[World] The longest US Speaker election ever lasted two months

BBC News world-us_and_canada 

Image source, Getty Images

If you think US House of Representatives’ failure to elect a Speaker is moving at a glacial pace after 11 votes over three days, that’s only by modern standards.

Americans last witnessed a Speaker election like this one a century ago, in 1923, when another Republican rebellion led to nine rounds of voting.

But even that might be considered fairly speedy by the standards of lawmakers in 1855.

That year, as the 34th Congress kicked off, it took a record two months – and 133 ballots – to elect a Speaker.

In the 234-year history of the body, only 14 Speaker elections have required multiple ballots, and only seven of them have required more than 10.

In December 1855, William Richardson – a pro-slavery Democrat from Illinois – was up against abolitionist Nathaniel Banks from Massachusetts, who belonged to the American Party, a populist faction that opposed slavery and immigration.

Only 113 votes were needed to reach a majority in the House of Representatives at the time, but the topic of slavery drove a deep wedge through the chamber.

By the 33rd ballot, Mr Banks had won 100 votes, several shy of the majority.

By late January, as the election dragged on, frustration morphed into fury when a member of the New-York Tribune, who supported Mr Banks, was attacked by a pro-slavery Democrat, congressman Albert Rust from Arkansas, outside the Capitol.

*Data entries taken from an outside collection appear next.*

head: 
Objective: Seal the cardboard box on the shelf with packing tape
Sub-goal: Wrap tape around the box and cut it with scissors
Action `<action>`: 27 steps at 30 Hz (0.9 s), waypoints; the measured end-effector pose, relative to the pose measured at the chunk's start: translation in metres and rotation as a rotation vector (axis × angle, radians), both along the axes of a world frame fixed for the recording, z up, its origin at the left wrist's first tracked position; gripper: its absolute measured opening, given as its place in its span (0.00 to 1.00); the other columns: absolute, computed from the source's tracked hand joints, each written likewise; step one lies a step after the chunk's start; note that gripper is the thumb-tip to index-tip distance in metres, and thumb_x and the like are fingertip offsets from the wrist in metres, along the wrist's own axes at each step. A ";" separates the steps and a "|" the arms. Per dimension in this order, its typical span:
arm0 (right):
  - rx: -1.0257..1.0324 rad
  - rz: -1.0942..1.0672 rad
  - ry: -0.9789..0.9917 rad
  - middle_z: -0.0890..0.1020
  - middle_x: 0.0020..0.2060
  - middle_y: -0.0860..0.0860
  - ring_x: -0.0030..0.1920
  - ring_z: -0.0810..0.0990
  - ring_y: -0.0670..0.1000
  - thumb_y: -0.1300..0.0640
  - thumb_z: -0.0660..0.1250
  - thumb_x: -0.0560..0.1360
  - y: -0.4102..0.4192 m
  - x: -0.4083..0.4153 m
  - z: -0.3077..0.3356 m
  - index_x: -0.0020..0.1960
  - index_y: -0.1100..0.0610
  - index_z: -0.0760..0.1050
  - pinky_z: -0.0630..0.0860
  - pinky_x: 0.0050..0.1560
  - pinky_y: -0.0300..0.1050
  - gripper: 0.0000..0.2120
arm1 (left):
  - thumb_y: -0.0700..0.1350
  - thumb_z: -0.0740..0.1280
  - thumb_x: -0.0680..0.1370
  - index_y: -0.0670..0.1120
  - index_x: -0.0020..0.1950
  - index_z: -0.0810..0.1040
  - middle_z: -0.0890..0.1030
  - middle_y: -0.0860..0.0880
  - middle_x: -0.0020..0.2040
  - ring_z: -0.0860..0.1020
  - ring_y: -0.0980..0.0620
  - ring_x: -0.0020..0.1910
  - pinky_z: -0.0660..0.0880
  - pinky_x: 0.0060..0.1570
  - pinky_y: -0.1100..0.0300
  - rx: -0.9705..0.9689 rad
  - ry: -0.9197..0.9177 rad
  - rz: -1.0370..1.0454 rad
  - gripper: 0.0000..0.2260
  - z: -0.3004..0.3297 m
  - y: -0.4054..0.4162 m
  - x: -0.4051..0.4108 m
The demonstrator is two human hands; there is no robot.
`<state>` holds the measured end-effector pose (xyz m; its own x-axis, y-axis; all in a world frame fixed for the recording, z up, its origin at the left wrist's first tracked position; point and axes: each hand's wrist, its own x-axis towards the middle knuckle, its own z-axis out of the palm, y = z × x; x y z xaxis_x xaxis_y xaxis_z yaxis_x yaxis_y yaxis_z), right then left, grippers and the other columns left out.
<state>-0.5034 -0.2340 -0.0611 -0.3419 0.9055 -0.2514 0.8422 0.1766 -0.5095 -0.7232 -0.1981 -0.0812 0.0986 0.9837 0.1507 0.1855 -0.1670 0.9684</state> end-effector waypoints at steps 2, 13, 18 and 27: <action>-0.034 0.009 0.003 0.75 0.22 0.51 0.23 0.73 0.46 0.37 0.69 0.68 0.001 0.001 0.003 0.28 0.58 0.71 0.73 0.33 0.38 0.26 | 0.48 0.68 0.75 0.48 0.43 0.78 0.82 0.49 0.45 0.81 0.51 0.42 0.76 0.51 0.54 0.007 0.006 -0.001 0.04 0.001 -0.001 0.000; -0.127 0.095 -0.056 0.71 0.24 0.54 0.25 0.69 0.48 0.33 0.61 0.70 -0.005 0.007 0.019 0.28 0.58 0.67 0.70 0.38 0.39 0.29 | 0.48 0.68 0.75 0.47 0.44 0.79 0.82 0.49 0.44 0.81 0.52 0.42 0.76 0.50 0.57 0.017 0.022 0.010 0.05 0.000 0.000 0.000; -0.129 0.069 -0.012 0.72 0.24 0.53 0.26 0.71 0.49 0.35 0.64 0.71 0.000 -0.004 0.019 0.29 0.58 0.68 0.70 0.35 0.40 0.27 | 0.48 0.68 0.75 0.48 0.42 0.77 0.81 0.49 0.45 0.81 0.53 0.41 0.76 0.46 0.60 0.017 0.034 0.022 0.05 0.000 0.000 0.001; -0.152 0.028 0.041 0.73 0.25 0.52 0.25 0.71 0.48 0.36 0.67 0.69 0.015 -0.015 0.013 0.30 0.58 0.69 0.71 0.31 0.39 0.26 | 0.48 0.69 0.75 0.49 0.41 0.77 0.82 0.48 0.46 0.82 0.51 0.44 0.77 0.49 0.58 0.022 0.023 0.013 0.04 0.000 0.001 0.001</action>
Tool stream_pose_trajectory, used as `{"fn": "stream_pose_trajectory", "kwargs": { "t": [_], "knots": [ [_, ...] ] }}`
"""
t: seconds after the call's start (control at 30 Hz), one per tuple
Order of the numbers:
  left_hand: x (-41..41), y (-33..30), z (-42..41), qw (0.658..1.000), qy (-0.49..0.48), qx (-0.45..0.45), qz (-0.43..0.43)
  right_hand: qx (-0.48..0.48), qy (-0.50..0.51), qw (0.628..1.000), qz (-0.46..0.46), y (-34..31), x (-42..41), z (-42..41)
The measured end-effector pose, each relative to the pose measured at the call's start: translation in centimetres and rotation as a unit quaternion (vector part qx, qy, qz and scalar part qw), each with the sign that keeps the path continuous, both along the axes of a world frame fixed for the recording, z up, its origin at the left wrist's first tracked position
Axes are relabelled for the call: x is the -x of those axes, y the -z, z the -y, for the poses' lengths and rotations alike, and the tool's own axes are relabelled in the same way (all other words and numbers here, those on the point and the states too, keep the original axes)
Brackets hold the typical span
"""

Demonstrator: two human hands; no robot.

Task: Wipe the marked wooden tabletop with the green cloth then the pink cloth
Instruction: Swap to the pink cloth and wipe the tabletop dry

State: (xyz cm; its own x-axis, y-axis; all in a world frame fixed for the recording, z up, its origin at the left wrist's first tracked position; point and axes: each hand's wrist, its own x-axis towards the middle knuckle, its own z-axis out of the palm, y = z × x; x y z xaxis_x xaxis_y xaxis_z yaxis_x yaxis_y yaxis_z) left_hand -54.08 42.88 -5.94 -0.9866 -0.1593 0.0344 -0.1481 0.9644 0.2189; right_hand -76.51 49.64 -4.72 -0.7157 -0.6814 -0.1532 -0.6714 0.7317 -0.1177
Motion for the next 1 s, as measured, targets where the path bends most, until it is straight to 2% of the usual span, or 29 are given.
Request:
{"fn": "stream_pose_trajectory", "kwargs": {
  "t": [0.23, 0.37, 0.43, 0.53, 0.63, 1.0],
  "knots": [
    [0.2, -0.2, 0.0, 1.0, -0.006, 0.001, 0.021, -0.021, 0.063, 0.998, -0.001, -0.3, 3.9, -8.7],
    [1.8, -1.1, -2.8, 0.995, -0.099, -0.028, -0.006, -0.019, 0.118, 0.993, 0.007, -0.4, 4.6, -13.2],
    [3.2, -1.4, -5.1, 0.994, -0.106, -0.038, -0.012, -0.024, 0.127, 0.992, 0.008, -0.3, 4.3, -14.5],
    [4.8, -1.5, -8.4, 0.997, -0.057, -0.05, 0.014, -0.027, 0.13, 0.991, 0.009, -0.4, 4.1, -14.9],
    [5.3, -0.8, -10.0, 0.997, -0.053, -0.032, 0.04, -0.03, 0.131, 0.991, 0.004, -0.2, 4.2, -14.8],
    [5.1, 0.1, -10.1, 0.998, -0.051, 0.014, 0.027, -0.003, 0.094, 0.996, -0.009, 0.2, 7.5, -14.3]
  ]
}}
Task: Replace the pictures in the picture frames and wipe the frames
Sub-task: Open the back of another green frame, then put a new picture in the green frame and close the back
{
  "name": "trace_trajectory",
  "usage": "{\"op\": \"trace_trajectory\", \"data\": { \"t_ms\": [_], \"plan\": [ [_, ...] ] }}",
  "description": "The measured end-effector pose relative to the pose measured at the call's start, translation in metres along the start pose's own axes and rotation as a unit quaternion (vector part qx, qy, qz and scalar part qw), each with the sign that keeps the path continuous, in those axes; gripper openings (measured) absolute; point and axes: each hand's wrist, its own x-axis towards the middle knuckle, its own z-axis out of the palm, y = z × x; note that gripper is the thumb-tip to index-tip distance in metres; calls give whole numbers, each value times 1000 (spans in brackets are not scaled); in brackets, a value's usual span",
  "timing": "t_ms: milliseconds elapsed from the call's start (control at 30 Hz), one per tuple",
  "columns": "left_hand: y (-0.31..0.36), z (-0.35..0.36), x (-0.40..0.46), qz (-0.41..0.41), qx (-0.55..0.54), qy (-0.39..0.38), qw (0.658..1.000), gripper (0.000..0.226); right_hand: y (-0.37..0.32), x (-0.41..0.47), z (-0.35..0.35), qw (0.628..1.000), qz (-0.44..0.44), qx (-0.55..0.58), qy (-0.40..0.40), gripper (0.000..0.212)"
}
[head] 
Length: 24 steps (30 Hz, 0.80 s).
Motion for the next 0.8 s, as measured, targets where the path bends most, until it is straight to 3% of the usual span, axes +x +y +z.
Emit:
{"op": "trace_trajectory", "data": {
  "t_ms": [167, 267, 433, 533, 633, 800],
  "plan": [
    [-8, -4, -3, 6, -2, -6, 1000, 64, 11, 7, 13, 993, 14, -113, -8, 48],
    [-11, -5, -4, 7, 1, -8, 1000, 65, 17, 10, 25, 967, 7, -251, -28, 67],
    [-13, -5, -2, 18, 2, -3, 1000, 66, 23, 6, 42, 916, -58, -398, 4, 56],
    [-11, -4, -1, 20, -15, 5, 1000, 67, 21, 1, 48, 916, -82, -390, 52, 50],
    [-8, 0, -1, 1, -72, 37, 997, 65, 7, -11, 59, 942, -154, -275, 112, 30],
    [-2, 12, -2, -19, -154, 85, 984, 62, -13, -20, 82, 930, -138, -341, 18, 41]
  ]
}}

In February, Democrats switched allegiance from Mr Richardson to Representative William Aiken Jr of South Carolina.

At the same time, Congress discussed shifting from a majority-vote system to a plurality. That meant a winner could be picked even if he – they were all men back then – did not win half the vote.

On 2 February, the plurality-vote system was agreed upon, helping Mr Banks secure the victory 103-100 over Mr Aiken.

Incidentally, if there were a plurality vote today, Kevin McCarthy, the Republican frontrunner, would lose to Democrat Hakeem Jeffries.